* **Problem**:
Please write out every line of the material exactly.
.....
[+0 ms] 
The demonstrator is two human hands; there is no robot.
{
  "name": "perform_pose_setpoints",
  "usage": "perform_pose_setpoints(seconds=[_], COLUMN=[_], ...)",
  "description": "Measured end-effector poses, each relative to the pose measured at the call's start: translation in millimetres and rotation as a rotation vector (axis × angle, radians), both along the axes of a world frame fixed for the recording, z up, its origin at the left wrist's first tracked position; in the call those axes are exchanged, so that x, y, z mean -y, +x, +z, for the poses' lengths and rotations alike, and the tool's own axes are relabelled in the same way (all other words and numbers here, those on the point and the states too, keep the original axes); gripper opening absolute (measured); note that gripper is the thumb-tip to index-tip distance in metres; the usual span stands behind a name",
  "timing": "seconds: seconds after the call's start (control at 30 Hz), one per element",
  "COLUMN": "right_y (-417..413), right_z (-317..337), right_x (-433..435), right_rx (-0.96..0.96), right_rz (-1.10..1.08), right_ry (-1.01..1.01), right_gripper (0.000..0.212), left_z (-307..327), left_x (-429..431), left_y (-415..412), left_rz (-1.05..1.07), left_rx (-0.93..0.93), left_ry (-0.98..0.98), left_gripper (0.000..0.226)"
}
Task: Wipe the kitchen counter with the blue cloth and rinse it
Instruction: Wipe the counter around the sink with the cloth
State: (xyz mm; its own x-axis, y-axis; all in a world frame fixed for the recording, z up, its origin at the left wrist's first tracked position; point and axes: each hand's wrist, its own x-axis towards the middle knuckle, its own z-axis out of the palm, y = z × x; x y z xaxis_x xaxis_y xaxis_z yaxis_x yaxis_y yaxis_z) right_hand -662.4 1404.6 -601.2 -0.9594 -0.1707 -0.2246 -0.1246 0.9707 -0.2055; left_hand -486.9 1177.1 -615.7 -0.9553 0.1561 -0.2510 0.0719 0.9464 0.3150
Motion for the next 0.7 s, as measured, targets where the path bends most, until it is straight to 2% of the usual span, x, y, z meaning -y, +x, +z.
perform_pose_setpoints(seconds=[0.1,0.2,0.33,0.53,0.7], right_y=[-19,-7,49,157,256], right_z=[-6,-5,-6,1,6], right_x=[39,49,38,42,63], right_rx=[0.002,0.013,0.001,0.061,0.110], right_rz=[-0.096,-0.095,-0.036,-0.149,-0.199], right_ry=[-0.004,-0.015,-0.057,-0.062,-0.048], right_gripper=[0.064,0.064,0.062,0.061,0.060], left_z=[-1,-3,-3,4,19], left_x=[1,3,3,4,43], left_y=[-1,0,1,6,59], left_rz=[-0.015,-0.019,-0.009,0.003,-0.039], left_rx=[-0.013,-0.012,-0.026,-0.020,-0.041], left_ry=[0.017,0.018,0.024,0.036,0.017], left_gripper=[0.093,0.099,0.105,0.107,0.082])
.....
* **Solution to the problem**:
[+0 ms] 
The demonstrator is two human hands; there is no robot.
{
  "name": "perform_pose_setpoints",
  "usage": "perform_pose_setpoints(seconds=[_], COLUMN=[_], ...)",
  "description": "Measured end-effector poses, each relative to the pose measured at the call's start: translation in millimetres and rotation as a rotation vector (axis × angle, radians), both along the axes of a world frame fixed for the recording, z up, its origin at the left wrist's first tracked position; in the call those axes are exchanged, so that x, y, z mean -y, +x, +z, for the poses' lengths and rotations alike, and the tool's own axes are relabelled in the same way (all other words and numbers here, those on the point and the states too, keep the original axes); gripper opening absolute (measured); note that gripper is the thumb-tip to index-tip distance in metres; the usual span stands behind a name",
  "timing": "seconds: seconds after the call's start (control at 30 Hz), one per element",
  "COLUMN": "right_y (-417..413), right_z (-317..337), right_x (-433..435), right_rx (-0.96..0.96), right_rz (-1.10..1.08), right_ry (-1.01..1.01), right_gripper (0.000..0.212), left_z (-307..327), left_x (-429..431), left_y (-415..412), left_rz (-1.05..1.07), left_rx (-0.93..0.93), left_ry (-0.98..0.98), left_gripper (0.000..0.226)"
}
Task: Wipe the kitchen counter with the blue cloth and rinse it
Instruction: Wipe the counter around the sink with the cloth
State: (xyz mm; its own x-axis, y-axis; all in a world frame fixed for the recording, z up, its origin at the left wrist's first tracked position; point and axes: each hand's wrist, its own x-axis towards the middle knuckle, its own z-axis out of the palm, y = z × x; x y z xaxis_x xaxis_y xaxis_z yaxis_x yaxis_y yaxis_z) right_hand -662.4 1404.6 -601.2 -0.9594 -0.1707 -0.2246 -0.1246 0.9707 -0.2055; left_hand -486.9 1177.1 -615.7 -0.9553 0.1561 -0.2510 0.0719 0.9464 0.3150
Motion for the next 0.7 s, as measured, targets where the path bends most, until it is straight to 2% of the usual span, x, y, z meaning -y, +x, +z.
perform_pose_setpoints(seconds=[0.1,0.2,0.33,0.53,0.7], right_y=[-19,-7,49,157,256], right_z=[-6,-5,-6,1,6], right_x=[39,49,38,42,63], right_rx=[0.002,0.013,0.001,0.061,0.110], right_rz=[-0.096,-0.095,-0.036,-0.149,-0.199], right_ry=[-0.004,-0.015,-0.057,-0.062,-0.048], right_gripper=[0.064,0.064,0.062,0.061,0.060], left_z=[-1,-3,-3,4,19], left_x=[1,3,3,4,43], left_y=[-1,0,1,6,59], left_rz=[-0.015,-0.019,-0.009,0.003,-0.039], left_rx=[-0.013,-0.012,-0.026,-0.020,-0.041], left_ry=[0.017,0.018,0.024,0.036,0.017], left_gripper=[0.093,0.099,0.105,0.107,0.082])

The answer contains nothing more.